Check each line of the records below and collect those that include the word "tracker".

--------------------------------

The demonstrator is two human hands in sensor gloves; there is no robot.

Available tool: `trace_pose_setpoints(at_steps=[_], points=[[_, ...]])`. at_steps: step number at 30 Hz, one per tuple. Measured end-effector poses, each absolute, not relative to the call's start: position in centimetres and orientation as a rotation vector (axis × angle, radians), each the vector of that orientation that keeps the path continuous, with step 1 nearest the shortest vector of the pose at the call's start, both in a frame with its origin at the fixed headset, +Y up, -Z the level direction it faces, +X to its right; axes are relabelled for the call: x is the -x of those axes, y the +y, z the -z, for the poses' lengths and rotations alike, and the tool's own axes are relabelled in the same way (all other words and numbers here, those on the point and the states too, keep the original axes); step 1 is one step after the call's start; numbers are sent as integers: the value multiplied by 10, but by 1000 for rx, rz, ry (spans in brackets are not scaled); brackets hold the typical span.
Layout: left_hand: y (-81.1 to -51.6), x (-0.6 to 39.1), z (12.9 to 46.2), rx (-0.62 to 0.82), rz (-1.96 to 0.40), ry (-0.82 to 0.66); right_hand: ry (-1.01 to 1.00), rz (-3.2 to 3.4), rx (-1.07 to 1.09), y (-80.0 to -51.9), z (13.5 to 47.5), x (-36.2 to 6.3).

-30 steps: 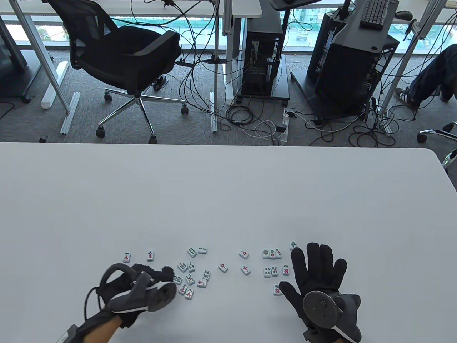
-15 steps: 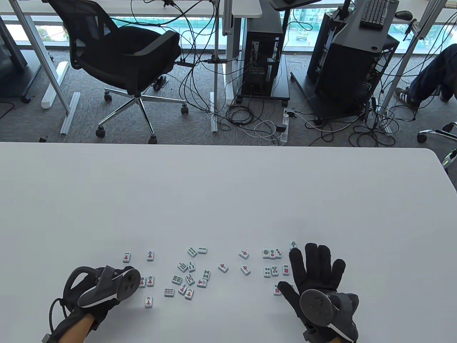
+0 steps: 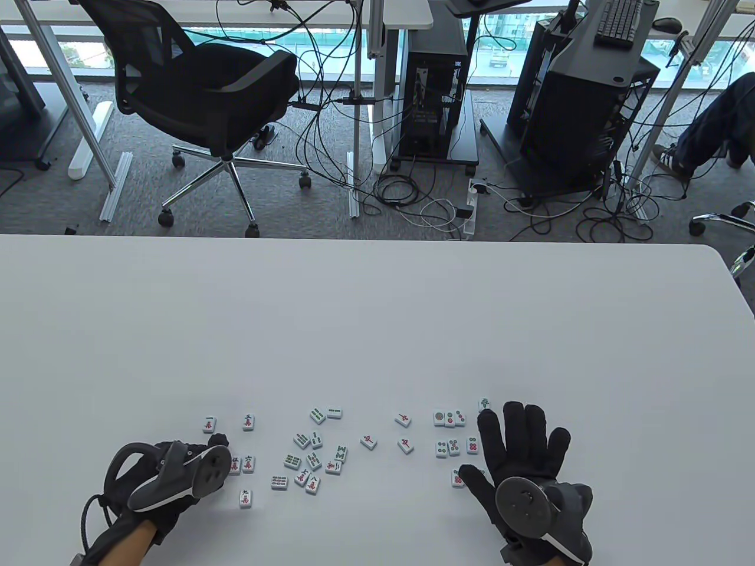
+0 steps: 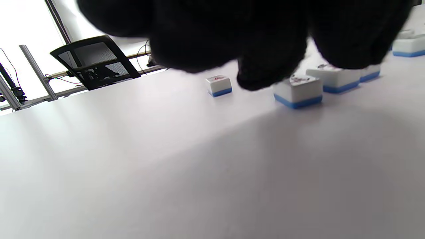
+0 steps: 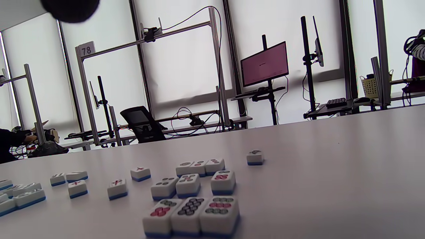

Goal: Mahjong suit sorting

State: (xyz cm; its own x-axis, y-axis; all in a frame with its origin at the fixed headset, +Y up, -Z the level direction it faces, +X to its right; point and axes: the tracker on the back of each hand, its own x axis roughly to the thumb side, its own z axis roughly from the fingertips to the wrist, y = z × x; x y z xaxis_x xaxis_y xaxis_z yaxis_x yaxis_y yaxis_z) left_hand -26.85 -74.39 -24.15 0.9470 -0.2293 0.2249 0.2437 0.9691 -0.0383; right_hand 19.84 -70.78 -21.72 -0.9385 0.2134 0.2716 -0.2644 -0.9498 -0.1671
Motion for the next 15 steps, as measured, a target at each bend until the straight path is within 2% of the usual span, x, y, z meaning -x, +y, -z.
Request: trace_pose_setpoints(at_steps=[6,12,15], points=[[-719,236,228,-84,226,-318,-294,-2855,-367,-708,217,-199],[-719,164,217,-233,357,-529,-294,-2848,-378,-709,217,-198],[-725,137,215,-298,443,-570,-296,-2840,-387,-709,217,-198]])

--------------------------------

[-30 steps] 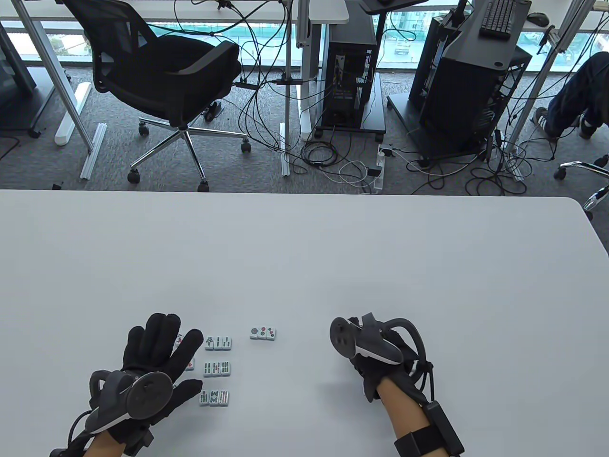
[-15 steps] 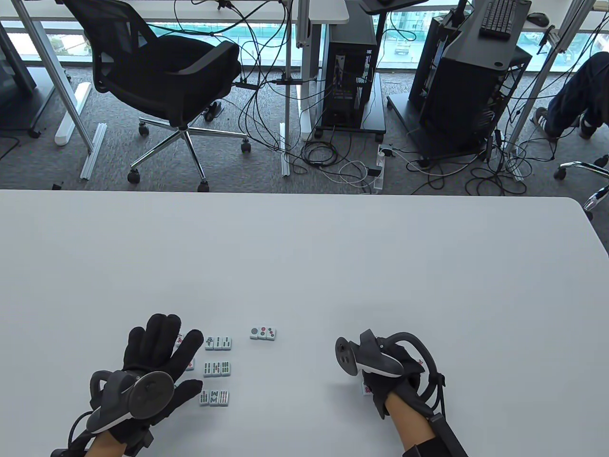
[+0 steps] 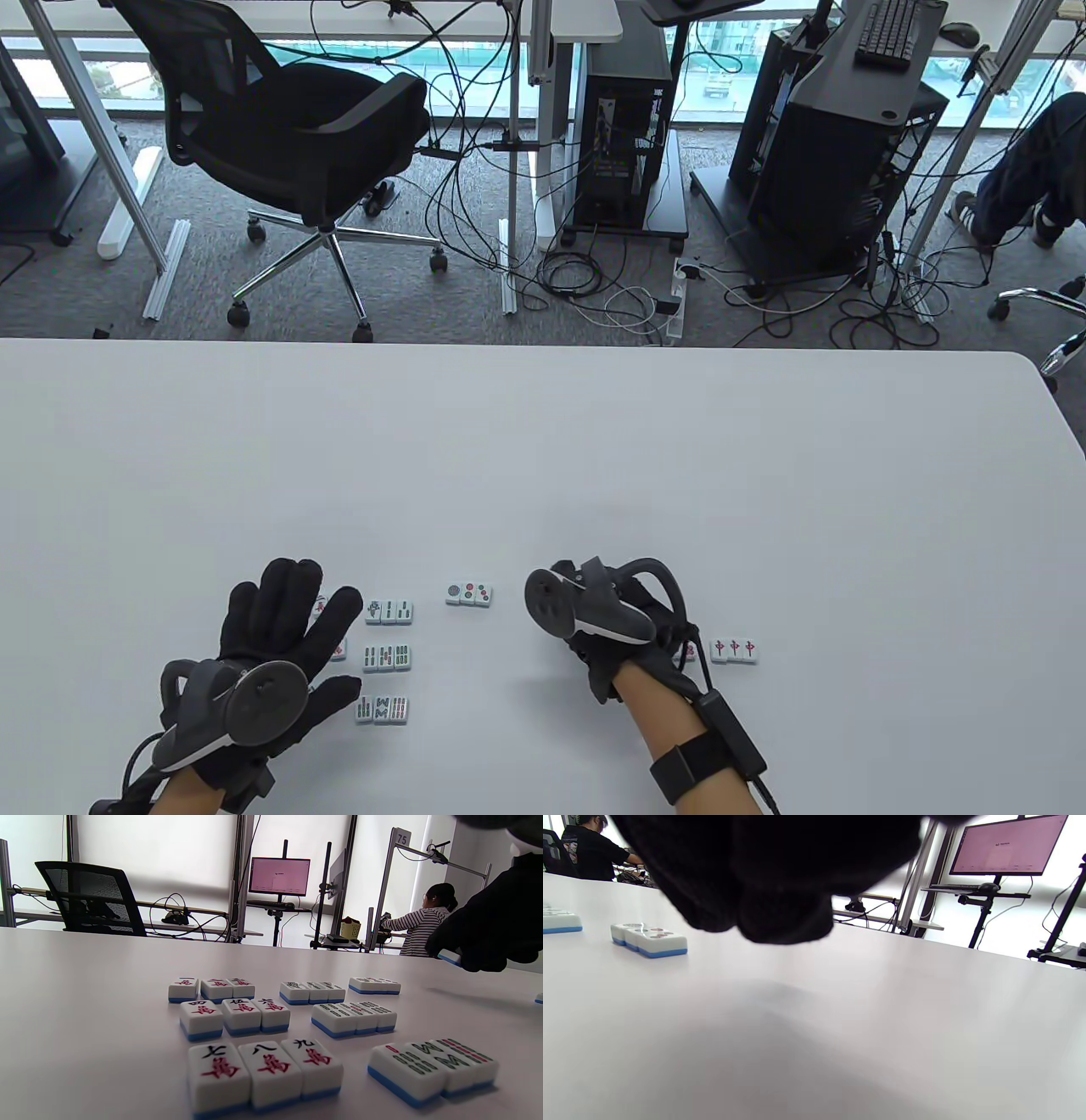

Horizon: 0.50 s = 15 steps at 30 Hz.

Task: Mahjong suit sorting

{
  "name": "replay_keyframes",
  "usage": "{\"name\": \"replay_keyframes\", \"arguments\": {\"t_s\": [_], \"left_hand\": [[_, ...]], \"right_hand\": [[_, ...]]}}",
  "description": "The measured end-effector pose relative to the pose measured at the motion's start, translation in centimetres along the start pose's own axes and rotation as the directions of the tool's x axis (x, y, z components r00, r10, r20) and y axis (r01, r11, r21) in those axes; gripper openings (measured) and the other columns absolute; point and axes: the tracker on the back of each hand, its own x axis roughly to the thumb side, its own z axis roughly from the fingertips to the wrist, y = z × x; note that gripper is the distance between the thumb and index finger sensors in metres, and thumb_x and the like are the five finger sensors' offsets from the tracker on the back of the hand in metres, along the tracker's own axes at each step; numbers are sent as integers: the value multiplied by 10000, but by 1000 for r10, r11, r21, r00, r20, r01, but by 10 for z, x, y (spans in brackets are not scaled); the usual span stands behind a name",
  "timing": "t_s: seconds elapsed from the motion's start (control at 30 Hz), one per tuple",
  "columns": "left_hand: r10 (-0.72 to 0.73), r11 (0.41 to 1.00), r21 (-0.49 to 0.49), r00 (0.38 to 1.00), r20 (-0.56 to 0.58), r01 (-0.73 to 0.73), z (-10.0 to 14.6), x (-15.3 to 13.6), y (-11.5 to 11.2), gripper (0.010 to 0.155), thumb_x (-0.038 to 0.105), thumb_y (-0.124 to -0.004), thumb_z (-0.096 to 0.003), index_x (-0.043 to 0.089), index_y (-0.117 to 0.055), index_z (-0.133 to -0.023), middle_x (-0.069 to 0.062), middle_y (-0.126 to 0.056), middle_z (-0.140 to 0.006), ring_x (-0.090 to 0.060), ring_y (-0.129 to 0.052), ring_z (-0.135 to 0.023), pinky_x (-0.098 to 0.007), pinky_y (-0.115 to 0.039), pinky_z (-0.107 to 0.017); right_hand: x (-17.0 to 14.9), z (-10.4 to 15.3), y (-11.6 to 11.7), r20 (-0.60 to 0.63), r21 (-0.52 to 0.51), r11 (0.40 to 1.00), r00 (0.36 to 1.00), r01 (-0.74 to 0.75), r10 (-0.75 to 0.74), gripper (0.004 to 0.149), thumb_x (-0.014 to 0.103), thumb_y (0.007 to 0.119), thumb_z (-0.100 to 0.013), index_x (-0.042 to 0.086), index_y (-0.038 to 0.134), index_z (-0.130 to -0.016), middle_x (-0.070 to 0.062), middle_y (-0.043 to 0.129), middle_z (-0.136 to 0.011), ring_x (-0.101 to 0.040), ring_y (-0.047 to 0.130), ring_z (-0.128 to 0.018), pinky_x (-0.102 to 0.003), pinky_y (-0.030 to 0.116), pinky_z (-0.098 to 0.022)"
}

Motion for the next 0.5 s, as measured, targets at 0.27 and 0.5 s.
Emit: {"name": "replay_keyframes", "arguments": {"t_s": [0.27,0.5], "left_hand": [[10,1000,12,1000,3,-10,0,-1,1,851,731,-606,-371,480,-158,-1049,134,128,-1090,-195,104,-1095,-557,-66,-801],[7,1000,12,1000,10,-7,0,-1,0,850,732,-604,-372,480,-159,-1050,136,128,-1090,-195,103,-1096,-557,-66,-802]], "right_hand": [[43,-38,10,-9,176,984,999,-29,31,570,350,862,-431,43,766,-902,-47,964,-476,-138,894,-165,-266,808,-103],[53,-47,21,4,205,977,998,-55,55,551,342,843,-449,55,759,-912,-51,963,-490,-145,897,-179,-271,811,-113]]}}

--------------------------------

### The answer
State: (xyz cm; its own x-axis, y-axis; all in a frame with its origin at the fixed headset, +Y up, -Z the level direction it faces, +X to its right; point and axes: the tracker on the back of each hand, its own x axis roughly to the thumb side, its own z axis roughly from the fingertips to the wrist, y = z × x; x y z xaxis_x xaxis_y xaxis_z yaxis_x yaxis_y yaxis_z) left_hand -26.85 -74.39 -24.15 0.9470 -0.2293 0.2249 0.2437 0.9691 -0.0383; right_hand 19.84 -70.78 -21.72 -0.9385 0.2134 0.2716 -0.2644 -0.9498 -0.1671
  "description": "The measured end-effector pose relative to the pose measured at the motion's start, translation in centimetres along the start pose's own axes and rotation as the directions of the tool's x axis (x, y, z components r00, r10, r20) and y axis (r01, r11, r21) in those axes; gripper openings (measured) and the other columns absolute; point and axes: the tracker on the back of each hand, its own x axis roughly to the thumb side, its own z axis roughly from the fingertips to the wrist, y = z × x; note that gripper is the distance between the thumb and index finger sensors in metres, and thumb_x and the like are the five finger sensors' offsets from the tracker on the back of the hand in metres, along the tracker's own axes at each step; numbers are sent as integers: the value multiplied by 10000, but by 1000 for r10, r11, r21, r00, r20, r01, but by 10 for z, x, y (spans in brackets are not scaled); the usual span stands behind a name",

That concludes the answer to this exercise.